A livre circulação também é muito limitada em nosso próprio bairro. Um jovem não deve andar tranquilamente à noite: se você sair para festas durante a madrugada, simplesmente voltará para casa por própria conta e risco. Para aqueles que usam dreadlocks como eu, o risco é enorme! Os dreads servem como uma das principais características, entre muitos outros códigos de vestimenta, frequentemente usadas ​​para identificar potenciais suspeitos. Segundo a polícia, vestir-se de uma certa maneira só vai colocar você na categoria de “culpado até que se prove o contrário”. Como se houvesse uma assinatura para procurar criminosos.

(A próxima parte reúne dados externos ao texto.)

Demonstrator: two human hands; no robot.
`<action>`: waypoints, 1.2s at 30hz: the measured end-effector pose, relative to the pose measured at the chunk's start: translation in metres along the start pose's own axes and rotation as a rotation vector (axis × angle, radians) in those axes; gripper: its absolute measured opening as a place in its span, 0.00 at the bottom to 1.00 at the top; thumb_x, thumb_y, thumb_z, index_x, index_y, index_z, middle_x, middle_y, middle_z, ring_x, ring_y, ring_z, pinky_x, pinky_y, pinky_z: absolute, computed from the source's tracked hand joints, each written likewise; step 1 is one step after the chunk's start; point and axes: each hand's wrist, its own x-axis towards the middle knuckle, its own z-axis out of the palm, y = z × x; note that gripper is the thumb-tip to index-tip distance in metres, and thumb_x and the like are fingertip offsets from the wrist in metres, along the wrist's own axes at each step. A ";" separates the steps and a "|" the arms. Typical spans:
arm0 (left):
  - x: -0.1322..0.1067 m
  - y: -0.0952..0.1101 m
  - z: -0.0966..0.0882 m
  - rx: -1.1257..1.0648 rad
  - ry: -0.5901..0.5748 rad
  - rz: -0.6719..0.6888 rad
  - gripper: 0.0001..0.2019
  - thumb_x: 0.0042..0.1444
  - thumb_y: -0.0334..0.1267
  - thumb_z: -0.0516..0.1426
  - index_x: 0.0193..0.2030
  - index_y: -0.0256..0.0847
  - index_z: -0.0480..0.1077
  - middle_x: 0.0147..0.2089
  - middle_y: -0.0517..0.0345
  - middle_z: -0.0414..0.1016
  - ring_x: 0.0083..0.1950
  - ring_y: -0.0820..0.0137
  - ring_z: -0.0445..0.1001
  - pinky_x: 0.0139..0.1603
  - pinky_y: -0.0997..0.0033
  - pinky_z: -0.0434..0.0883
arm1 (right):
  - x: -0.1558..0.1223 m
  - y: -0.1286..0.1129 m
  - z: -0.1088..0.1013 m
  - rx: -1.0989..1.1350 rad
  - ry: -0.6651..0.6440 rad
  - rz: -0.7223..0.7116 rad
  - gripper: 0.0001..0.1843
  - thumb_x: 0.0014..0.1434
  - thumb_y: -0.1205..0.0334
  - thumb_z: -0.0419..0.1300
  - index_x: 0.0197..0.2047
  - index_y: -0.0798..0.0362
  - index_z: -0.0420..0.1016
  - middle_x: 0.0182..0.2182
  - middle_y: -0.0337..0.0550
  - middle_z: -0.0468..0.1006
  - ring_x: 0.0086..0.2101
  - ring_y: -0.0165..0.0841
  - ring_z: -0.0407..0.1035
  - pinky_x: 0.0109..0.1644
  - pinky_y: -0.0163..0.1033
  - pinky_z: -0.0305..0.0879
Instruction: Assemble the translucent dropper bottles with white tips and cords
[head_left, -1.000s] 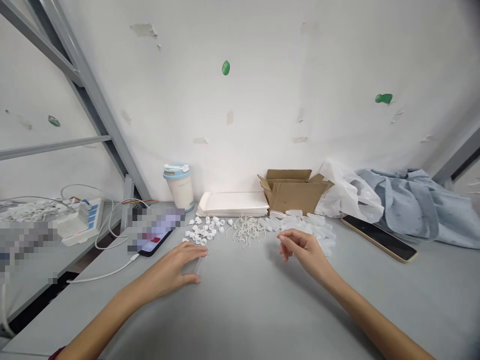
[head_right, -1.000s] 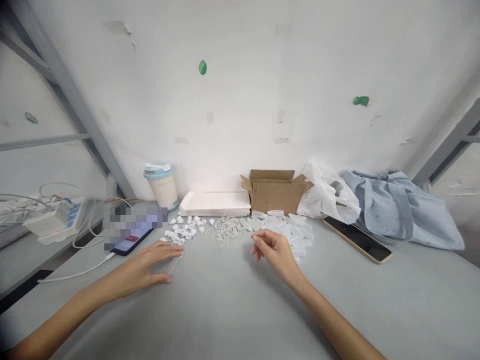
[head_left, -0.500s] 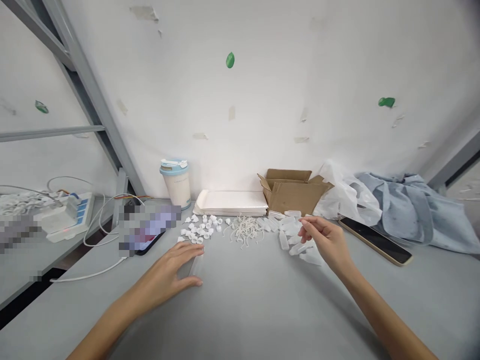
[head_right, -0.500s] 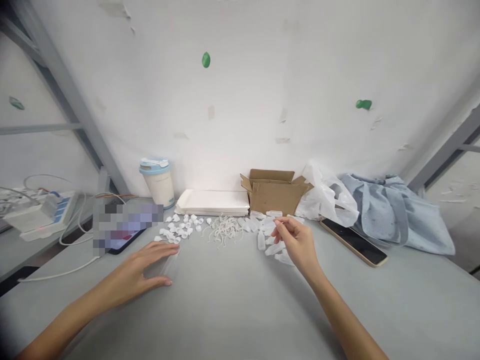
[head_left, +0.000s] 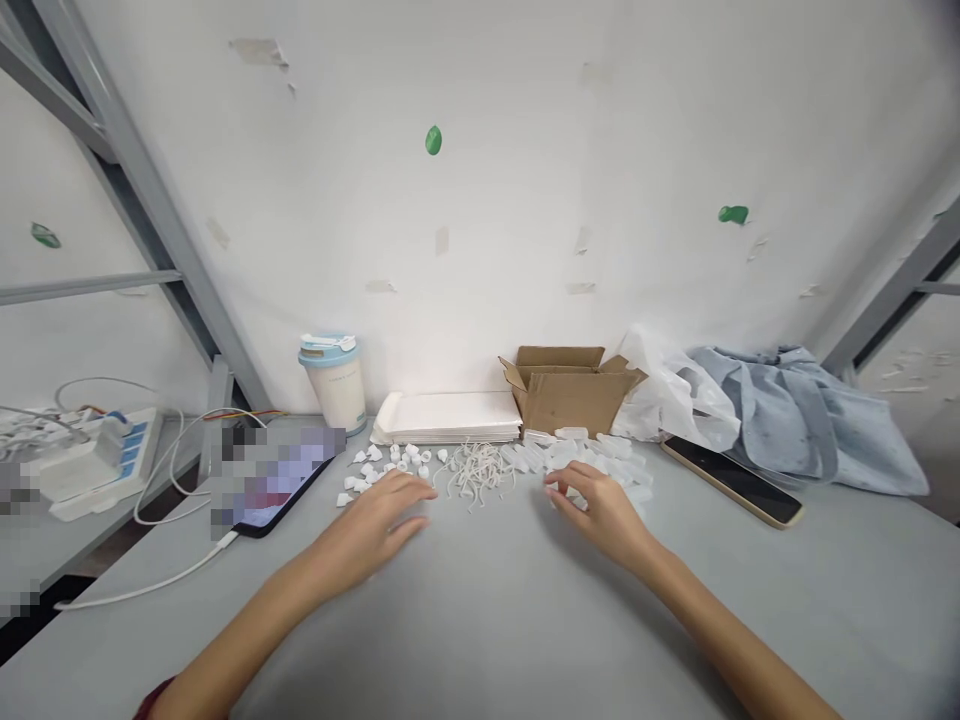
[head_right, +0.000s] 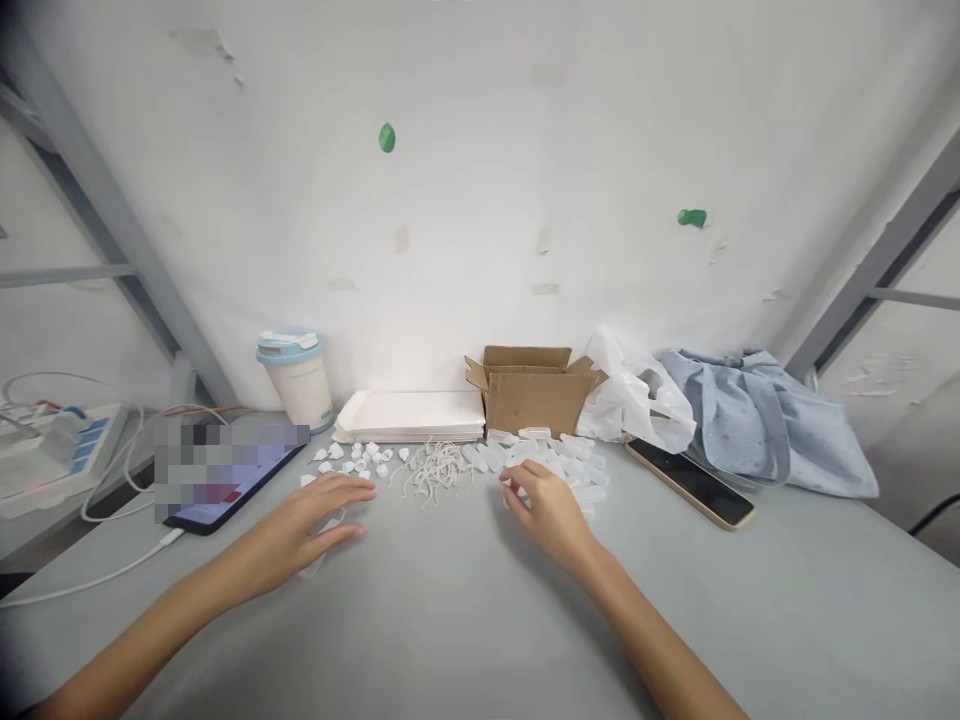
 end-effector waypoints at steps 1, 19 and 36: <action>0.009 0.007 0.001 0.006 -0.007 0.025 0.14 0.60 0.42 0.50 0.50 0.45 0.69 0.52 0.54 0.71 0.54 0.61 0.67 0.54 0.61 0.66 | -0.001 0.000 0.002 -0.046 -0.021 -0.020 0.13 0.61 0.59 0.49 0.38 0.52 0.74 0.31 0.44 0.74 0.28 0.34 0.68 0.31 0.39 0.64; 0.071 0.012 0.027 0.101 0.101 0.030 0.11 0.57 0.33 0.47 0.31 0.40 0.69 0.36 0.52 0.72 0.42 0.62 0.69 0.41 0.65 0.67 | -0.003 -0.006 0.010 -0.463 -0.006 -0.121 0.12 0.58 0.55 0.57 0.44 0.46 0.77 0.38 0.50 0.70 0.39 0.42 0.61 0.40 0.45 0.57; 0.033 0.018 0.016 -0.187 0.337 -0.040 0.08 0.59 0.36 0.50 0.38 0.41 0.70 0.35 0.59 0.77 0.36 0.68 0.75 0.36 0.71 0.71 | -0.007 -0.013 0.013 -0.112 -0.040 0.047 0.08 0.61 0.59 0.48 0.34 0.51 0.67 0.29 0.45 0.71 0.31 0.37 0.62 0.33 0.39 0.59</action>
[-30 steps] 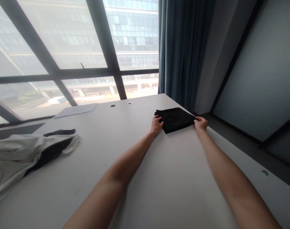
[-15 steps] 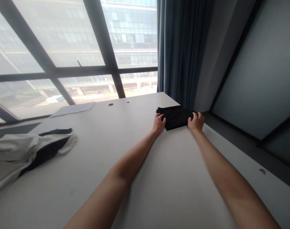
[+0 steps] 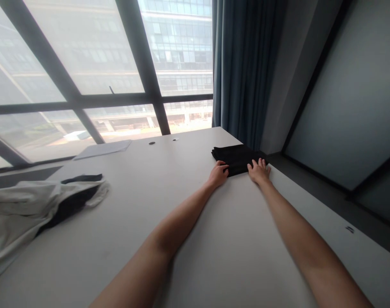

Isso inclui o uso de cordões de ouro, certos sapatos e, bonés. O raciocínio por trás é assustadoramente perturbador; os policiais estão realmente convencidos de que os jovens desempregados não podem se dar ao luxo de usar cordões e sapatos decentes sem terem cometido algum tipo de crime. E longe de mim está a explicação sobre por que um simples estilo de cabelo  ou uma roupa elegante devam ser usados para distinguir bandidos.

Organizações como o Movimento Verde de Mathare (MGM) nos compeliu  a aplicar diferentes formas de advocacy na tentativa de construir consciência na sociedade. Criamos o termo "Futurismo Mathare" para descrever nossa imaginação de possíveis realidades e nosso trabalho para projetar um novo futuro para Mathare. Como a maioria de nós somos artistas, nossa abordagem usa arte, música, palavras e árvores como símbolos de poder.

Não apenas esverdeamos o meio ambiente, como também alimentamos a comunidade por meio do plantio de árvores frutíferas, fornecemos medicamentos naturais por meio do plantio de árvores medicinais, tornamos a comunidade bonita com flores ornamentais e comemoramos a vida daqueles que perdemos, assassinados por policiais em Mathare, plantando árvores em sua memória. Oferecemos, assim, cura a um povo ferido, às famílias e aos amigos das vítimas. As árvores são um símbolo de regeneração e pretendemos nutrir nossas vidas junto à comunidade, usando as árvores como totens de resiliência. Sua sobrevivência em meio a forças que trabalham contra seu crescimento é uma ilustração de como nós nos elevaremos, não mais como pedintes, mas como donos de nosso próprio destino!


 

Kanyi Wyban | Quênia |

Jovem escritor e músico com base em Mathare, Nairobi, Quênia. Fundou Heros of Mathare, projeto de contação de histórias que busca a contação de belas narrativas que celebram heróis e heroínas da comunidade, por alguns rotulada por "slum". Também é o coordenador  de Mathare Green Movement, campanha de justiça ecológica pelo empoderamento da juventude por meio de ações que reivindique a humanidade ao plantarmos árvores e deixamos verde Mathare.